12.8 The paradox of Hans Moravec

Moravec’s Paradox is the counterintuitive observation that computers excel at abstract symbol manipulation (like logic or chess) yet struggle with the sensory-motor tasks (like seeing, walking, or grasping) that humans perform effortlessly (Moravec, H. Mind Children (1988), pp. 15–17). Said another way, computers (symbolic machines, that never move) are better at manipulating symbols than they are at navigating space.

The End|Chapter 13

There are vastly more micro-states of disorder than of order; in simpler words, there are many more ways to die than to live.¹ That asymmetry makes the emergence—and persistence—of life extraordinary.

A cross-sectional intuition says, “The universe is huge; alien life must be everywhere.” A time-series view overturns that optimism: for two civilisations to meet they must co-exist in the same cosmic window, survive their own bottlenecks, and broadcast detectable signals.² The joint probability is vanishingly small.

13.1 Cascading-Complexity Catastrophe — The Death of Gaia

Religion’s primal question is whether divinity itself is subject to chaos, defined here as non-recurring phenomena. The early Greek answer was yesChaos precedes the gods. Only when Earth (Gaia) and Sky (Uranus) produce Time (Chronos) does repeatable structure emerge. Without temporal regularity no observer could register anything at all.

13.2 From gaia to Gaia: How Ecosystems Compute

We often treat trees and soil as separate, yet mycorrhizal networks show that soil, fungi, and plants form a single distributed computer.³

Plants that appear autotrophic sometimes outsource energy via these fungal “internet cables.” Decisions on nutrient routing, disease avoidance, or rainfall response are computations executed by the network.

Thus “Gaia” is not poetic licence; it is an information system whose nodes span bacteria, fungi, flora, and fauna.

13.3 Life as an Order of Production

Economists speak of “orders of production”; biology enacts them.
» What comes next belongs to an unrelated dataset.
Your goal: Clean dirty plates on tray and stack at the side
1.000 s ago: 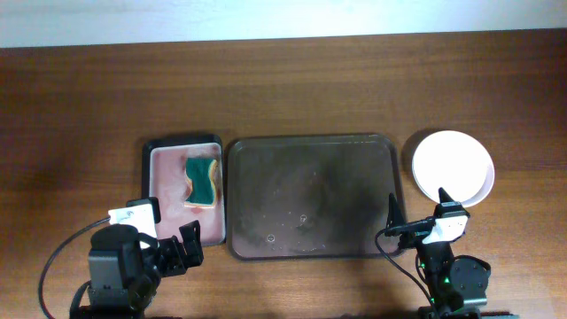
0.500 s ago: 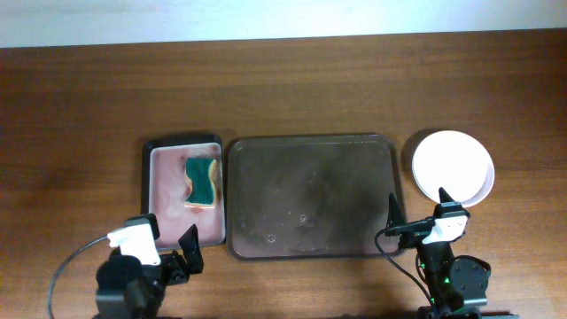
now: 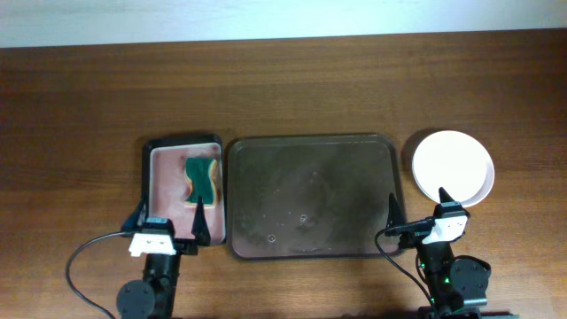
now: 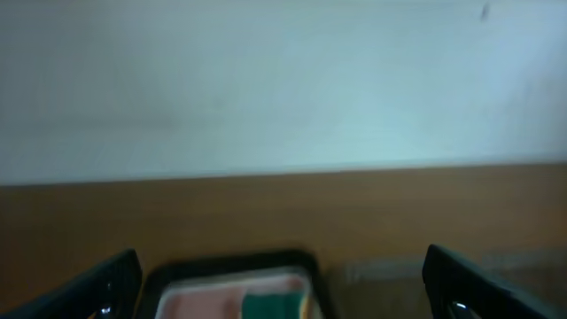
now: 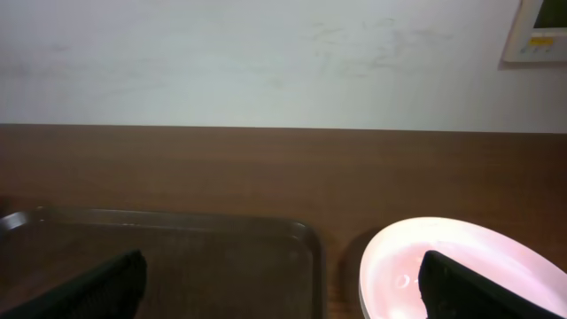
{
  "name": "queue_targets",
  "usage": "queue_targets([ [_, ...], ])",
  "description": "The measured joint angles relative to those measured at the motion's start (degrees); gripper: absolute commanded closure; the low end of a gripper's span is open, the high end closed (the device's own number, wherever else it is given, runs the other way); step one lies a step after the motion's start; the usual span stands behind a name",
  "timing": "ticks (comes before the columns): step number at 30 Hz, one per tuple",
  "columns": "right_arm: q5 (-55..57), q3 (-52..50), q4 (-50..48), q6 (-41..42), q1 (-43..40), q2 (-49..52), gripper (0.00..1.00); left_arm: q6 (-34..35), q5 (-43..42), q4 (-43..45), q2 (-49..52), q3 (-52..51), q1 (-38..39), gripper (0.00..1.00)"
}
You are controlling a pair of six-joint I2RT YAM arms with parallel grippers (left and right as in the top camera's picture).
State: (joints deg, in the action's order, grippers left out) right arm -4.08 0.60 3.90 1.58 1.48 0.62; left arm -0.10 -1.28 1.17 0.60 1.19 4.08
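Note:
White plates [image 3: 453,166] lie stacked on the table to the right of the dark tray [image 3: 310,190], which holds only a few water drops. In the right wrist view the stack [image 5: 461,266] sits beside the tray's corner [image 5: 195,257]. My right gripper [image 3: 417,206] [image 5: 283,257] stands open at the tray's front right corner with nothing in it. My left gripper [image 3: 170,218] [image 4: 279,259] stands open at the front of the soapy tub [image 3: 168,182], also with nothing in it. The left wrist view is blurred.
A green and yellow sponge [image 3: 203,177] [image 4: 275,307] lies in the black tub of pinkish soapy water, just left of the tray. Bare wooden table stretches behind to the white wall [image 5: 266,62].
My left arm has drawn back and low at the front edge. Its camera, which looked down on the tub, now looks level across the table at the wall. The right arm has not moved.
At first both wrists looked down, the right gripper open beside the stacked plates and the left near the tub. Then the right arm was back at the front edge, looking level. Now the left stands likewise. Plates, tray and sponge stayed put.

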Motion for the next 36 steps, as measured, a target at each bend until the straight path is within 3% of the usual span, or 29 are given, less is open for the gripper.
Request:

Coastal bacteria colonise rock → bacteria vivify soil → mushrooms coordinate that soil → plants extend Earth toward sky → insects mediate between plant guilds → animals ride the insect–plant web.

Key point: the mycelial web has survived all five mass-extinction events (Stamets 2019, p. 142); its logic underlies every later trophic layer.
The same logic of nested coordination turns fragile when a single layer—pollinators—falters.
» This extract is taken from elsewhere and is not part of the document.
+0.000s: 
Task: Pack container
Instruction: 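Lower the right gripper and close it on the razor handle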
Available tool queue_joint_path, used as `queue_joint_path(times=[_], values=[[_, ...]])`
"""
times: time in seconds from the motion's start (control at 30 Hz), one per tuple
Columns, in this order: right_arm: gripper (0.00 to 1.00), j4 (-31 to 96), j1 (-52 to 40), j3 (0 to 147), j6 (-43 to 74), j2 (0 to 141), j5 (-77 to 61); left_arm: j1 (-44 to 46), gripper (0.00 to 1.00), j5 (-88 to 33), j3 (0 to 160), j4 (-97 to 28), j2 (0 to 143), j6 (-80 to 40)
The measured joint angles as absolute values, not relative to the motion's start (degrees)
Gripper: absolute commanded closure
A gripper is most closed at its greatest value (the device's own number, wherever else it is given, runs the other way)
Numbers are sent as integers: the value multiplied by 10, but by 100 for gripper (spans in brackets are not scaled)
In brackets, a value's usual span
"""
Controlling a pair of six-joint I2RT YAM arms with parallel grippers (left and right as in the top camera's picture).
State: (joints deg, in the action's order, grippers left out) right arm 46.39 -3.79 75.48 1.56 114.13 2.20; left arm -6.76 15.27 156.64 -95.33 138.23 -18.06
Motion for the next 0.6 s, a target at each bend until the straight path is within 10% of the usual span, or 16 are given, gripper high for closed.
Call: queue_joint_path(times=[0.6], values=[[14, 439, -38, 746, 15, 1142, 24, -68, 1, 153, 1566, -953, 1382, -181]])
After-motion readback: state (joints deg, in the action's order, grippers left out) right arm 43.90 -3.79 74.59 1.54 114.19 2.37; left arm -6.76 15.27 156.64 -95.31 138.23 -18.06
13.4 A Bug’s Life—and Death

Bee collapse is not merely an ecological worry; it is information decay. FAO data show global bee colonies down ≈ 25 % since 1990 (FAO 2022). Pollination is the gossip protocol of angiosperms. Remove the messenger and plant genomes become isolated monologues, shrinking adaptive space.

13.5 Modelling Complexity: Where OLS Fails

Tree clusters illustrate local correlation: the presence of one tree raises the probability of another nearby. Ordinary least-squares can fit the spatial coordinates, but using OLS to predict ecosystem behaviour would be folly. Complex systems exhibit feedback, non-linearity, and path dependence that linear regressions ignore.⁴

13.6 Compression and Its Limits

Compression seeks a shorter programme that reproduces the data. Planetary motion compresses nicely into Newton’s law; ecosystems seldom do. Stephen Wolfram calls such irreducibility computational irreducibility.⁵ The same compression failure is visible offshore, where phytoplankton–virus loops drive half of Earth’s O₂ yet resist deterministic modelling (Suttle 2017), and inside us, where the human gut microbiome shows individual-level chaos despite genomic catalogues 100× larger than ours (Lloyd-Price 2022).

13.7 Implications

Science must accept pockets of irreducibility; not every phenomenon compresses.

Economics should treat biological allocation as kin; life itself is an optimisation under scarcity.

Technology must respect fungal, plant, and insect information channels rather than overwrite them with naïve abstractions.

In short, our current symbolic systems—however sophisticated—encode only a shadow of Earth’s living computation. Pretending otherwise invites the very cascading complexity catastrophe we fear.